Scan the lines below for "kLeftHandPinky" and copy the matches.
----------------
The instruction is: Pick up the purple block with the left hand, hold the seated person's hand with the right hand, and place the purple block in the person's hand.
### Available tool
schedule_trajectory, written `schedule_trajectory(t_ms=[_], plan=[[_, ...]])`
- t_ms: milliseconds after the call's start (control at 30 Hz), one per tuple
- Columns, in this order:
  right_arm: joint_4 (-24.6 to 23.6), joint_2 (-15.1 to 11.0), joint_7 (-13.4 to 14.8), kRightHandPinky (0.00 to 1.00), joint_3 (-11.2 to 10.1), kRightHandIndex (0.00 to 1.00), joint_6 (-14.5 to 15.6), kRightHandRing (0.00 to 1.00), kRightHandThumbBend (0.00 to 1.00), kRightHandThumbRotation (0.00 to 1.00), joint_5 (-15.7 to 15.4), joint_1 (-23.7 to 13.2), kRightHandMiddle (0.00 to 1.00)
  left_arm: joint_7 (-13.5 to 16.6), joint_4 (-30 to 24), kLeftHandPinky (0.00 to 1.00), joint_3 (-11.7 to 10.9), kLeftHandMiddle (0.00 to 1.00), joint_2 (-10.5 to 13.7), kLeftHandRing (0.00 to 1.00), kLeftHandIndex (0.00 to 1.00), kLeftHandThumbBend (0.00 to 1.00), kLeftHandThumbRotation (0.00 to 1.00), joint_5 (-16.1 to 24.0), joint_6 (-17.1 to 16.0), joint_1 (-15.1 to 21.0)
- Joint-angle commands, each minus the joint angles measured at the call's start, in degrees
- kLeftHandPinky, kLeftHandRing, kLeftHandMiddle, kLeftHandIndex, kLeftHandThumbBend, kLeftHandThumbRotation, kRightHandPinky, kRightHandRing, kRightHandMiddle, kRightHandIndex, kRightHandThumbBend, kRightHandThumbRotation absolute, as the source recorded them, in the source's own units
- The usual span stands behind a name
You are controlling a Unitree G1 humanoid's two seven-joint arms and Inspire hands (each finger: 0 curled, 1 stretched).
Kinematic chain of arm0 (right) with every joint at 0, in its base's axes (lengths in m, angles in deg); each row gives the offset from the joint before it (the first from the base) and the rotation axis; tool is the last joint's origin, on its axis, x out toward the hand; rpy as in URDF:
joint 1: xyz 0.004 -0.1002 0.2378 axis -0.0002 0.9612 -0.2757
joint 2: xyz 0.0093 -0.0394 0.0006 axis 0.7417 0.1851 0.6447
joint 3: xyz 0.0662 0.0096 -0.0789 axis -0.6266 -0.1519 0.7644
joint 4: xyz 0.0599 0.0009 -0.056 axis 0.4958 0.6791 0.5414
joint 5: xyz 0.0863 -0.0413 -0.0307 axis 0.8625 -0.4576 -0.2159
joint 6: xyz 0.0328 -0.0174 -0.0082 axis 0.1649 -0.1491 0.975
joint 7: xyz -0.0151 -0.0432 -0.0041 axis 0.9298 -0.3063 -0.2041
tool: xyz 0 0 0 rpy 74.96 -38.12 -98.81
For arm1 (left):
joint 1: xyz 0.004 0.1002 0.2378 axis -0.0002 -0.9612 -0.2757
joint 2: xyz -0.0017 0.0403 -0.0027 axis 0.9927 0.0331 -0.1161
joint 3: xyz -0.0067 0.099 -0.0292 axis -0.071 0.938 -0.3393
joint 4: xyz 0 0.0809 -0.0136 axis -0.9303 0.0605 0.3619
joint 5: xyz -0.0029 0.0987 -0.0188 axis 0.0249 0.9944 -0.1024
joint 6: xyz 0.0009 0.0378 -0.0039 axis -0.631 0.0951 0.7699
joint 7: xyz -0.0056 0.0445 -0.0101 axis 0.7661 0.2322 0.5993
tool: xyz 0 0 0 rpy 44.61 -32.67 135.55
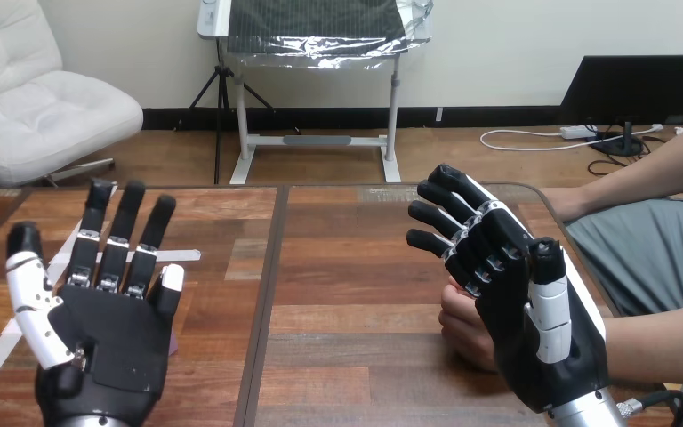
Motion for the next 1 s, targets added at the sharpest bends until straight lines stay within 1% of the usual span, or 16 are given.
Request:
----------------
WRITTEN REPLY:
  left_arm: joint_7 (-13.5 to 16.6), joint_4 (-30 to 24), kLeftHandPinky (0.00 to 1.00), joint_3 (-11.7 to 10.9), kLeftHandMiddle (0.00 to 1.00), joint_2 (-10.5 to 13.7), kLeftHandRing (0.00 to 1.00), kLeftHandIndex (0.00 to 1.00), kLeftHandThumbBend (0.00 to 1.00), kLeftHandThumbRotation (0.00 to 1.00), joint_5 (-16.1 to 24.0), joint_6 (-17.1 to 16.0), joint_1 (-15.1 to 21.0)
- kLeftHandPinky, kLeftHandRing, kLeftHandMiddle, kLeftHandIndex, kLeftHandThumbBend, kLeftHandThumbRotation, kRightHandPinky, kRightHandRing, kRightHandMiddle, kRightHandIndex, kRightHandThumbBend, kRightHandThumbRotation absolute, as the source recorded them, in the source's own units

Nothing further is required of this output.